# Work request
Return only those lines of the material that contain "this".

******************************

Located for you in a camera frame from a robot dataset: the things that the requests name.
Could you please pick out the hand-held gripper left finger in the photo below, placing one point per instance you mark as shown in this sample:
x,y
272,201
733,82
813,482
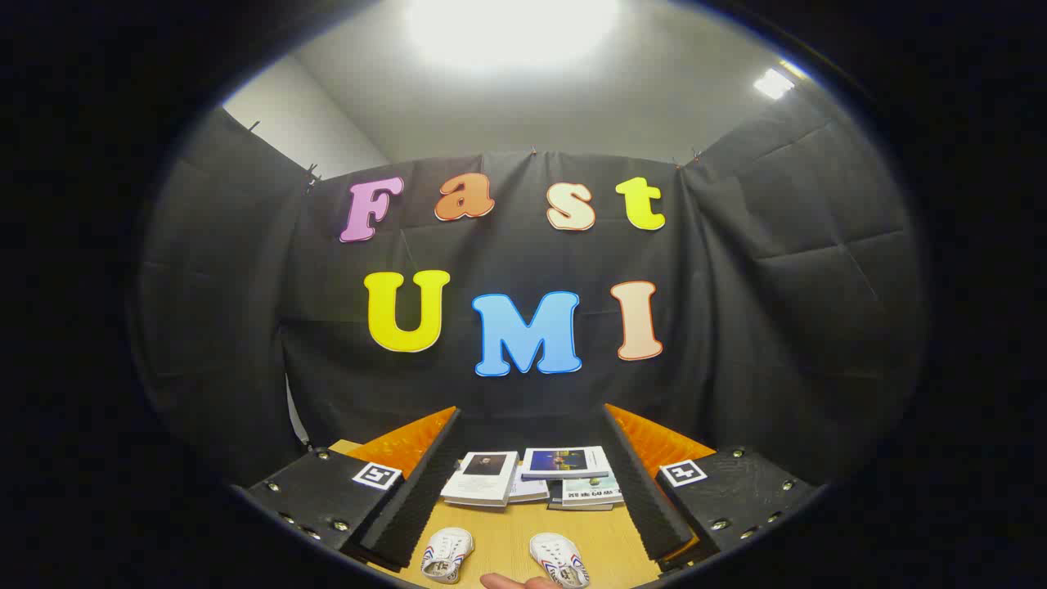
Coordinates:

******************************

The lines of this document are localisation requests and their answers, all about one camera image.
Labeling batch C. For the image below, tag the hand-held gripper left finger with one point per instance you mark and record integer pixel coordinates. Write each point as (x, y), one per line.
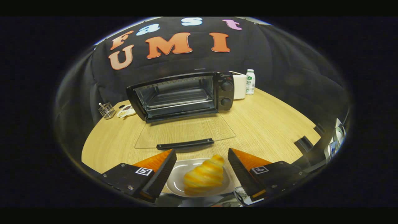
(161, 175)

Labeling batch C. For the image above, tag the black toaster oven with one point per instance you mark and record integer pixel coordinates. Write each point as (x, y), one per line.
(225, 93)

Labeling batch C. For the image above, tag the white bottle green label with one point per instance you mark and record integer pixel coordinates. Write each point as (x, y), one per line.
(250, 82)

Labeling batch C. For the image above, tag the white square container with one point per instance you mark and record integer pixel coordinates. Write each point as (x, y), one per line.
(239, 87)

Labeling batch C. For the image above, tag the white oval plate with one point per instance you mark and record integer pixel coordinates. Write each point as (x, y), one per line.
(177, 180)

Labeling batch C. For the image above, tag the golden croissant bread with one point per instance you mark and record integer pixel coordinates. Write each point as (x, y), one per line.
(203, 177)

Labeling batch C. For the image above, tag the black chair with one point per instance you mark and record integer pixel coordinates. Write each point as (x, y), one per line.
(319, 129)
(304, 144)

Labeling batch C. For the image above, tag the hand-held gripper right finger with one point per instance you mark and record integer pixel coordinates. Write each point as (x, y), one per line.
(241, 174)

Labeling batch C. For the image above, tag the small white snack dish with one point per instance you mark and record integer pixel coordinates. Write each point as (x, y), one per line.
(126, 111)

******************************

# Solution to the problem
Could you please pick out the hand-held gripper left finger in the photo below, placing one point per instance you mark as shown in this sample:
The lines of this document are localisation requests and their answers, all about one camera image.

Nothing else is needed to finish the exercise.